Bearish Consensus: Bitcoin Could Drop to $42,000 — Analysts and Miners Agree
The cryptocurrency market is once again under pressure from bearish sentiment. Leading industry experts, including renowned Chinese miner Jiang Zhouer and BitMEX co-founder Arthur Hayes, agree that Bitcoin is facing a significant correction. According to analysts, the local bottom of the first cryptocurrency could be reached in the range of $40,000–$44,000 by the end of 2026.
Signal from Strategy's Stock: mNAV Indicates Weakness
A key argument from Jiang Zhouer, who manages the BTC.TOP mining pool, is the anomalous behavior of the mNAV indicator for Strategy (ticker MSTR). This indicator, reflecting the ratio of the stock's market price to the value of Bitcoin per share, has dropped to 0.72. A value below 1.0 means the market values the company cheaper than its own Bitcoin holdings — a classic bearish signal.

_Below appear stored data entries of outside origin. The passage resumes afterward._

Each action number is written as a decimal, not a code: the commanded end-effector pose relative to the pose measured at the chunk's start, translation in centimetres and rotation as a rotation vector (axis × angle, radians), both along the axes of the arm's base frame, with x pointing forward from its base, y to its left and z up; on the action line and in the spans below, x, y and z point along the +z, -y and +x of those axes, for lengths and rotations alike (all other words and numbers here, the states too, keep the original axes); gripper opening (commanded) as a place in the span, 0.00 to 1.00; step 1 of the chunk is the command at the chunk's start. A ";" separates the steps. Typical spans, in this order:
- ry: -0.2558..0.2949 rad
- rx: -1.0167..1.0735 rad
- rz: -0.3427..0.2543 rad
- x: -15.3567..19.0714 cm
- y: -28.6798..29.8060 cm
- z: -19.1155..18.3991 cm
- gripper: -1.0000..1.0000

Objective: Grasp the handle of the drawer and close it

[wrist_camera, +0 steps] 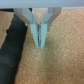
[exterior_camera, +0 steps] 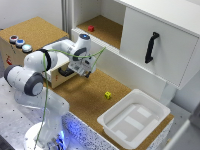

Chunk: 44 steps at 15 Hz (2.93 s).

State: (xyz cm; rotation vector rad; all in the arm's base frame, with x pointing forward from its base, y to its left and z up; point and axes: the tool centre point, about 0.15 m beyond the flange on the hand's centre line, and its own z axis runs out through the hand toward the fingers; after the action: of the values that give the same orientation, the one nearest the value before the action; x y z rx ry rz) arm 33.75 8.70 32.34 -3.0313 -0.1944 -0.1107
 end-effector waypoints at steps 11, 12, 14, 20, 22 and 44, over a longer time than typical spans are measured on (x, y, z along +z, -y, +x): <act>-0.054 -0.027 -0.042 -0.4 -11.0 4.7 0.00; -0.057 -0.013 -0.036 -0.8 -12.0 4.9 0.00; -0.060 0.019 -0.029 -1.2 -14.2 5.5 0.00; -0.061 0.085 0.006 -1.5 -21.7 6.8 0.00; -0.047 0.092 0.014 -1.2 -23.1 7.1 0.00; 0.227 0.200 0.015 8.5 -18.9 2.9 1.00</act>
State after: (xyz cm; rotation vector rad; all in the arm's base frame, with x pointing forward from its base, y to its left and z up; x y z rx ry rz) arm 37.30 27.70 41.16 -2.9772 -0.4922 -0.4141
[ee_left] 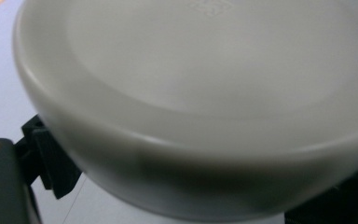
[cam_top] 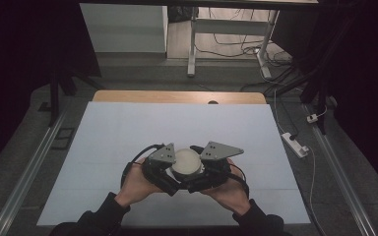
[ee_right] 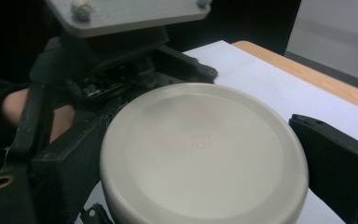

The current mNAV is approaching the lows of May 2022, when Bitcoin was trading around $31,000. However, as the miner himself emphasizes, the mNAV low is not an accurate predictor of the asset's price bottom. In 2022, after reaching this level, Bitcoin continued to fall to $15,650 amid the FTX collapse. Thus, this indicator rather points to the depth of structural pessimism, not the timeframe.
Using a four-year cycle model, which Zhouer compares to the fading bounces of a ball, he predicts the bottom of the current downward movement will be reached by October 31, 2026. The miner has already opened short positions and plans to return to buying only at the expected bottom.
Arthur Hayes: A Tactical View at $40,000
Arthur Hayes reached a similar conclusion but by a different path. In a recent interview, he stated that Bitcoin could drop to $40,000 within the next six months. It is important to note that his forecast is more tactical than fundamental. Hayes uses put spreads to hedge his positions, but in the long term, he still expects growth above $200,000 by the end of the year.
At the time of analysis, Bitcoin is trading around $61,345, losing 2.3% in the last 24 hours. This means there is about a 30% drop remaining to the $42,000 level, and nearly 35% to the $40,000 mark.
The key question for investors is whether mNAV will repeat its leading role, as in 2022, or whether the market will react faster this time. If the historical analogy holds, we are facing at least another year and a half of consolidation and decline.
Expert opinion: The consensus among such different figures as a miner and a former exchange executive is a serious signal. The market is likely overheated with speculative optimism, and current levels do not appear sustainable. Investors should prepare for a prolonged correction and reconsider risk management strategies, especially in light of macroeconomic uncertainty.